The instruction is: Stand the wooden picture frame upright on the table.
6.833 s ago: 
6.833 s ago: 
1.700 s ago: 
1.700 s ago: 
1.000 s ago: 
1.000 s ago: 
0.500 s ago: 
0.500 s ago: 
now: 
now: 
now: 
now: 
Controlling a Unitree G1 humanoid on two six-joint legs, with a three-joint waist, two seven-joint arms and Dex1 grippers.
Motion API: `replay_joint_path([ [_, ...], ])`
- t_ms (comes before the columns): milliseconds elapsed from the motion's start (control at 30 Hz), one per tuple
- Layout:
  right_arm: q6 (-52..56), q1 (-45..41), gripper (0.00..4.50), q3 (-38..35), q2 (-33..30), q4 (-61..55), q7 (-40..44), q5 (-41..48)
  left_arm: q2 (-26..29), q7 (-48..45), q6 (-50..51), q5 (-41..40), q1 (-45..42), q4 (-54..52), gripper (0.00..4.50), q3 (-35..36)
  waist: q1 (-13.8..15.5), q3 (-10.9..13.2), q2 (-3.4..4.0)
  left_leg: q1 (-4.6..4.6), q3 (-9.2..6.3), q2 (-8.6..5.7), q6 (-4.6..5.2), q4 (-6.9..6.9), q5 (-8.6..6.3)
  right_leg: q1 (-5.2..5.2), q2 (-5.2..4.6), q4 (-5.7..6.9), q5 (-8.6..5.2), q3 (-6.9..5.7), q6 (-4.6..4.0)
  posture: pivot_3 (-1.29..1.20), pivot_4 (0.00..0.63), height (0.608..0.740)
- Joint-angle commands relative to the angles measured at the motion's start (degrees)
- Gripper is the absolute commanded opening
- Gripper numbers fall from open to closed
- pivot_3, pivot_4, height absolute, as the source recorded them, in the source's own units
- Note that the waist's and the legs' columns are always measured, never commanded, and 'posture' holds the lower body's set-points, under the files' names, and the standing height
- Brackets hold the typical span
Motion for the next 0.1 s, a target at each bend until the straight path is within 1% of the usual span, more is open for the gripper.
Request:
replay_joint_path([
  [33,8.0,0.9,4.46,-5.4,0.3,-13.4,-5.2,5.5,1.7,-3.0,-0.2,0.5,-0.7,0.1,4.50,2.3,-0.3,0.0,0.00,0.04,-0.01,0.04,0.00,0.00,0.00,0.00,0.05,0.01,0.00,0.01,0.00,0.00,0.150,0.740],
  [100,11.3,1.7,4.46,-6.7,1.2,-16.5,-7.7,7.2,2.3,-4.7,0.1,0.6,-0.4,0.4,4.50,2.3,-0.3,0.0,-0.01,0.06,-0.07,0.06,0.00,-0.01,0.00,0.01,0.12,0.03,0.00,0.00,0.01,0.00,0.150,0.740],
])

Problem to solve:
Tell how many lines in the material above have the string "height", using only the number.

Answer area:
3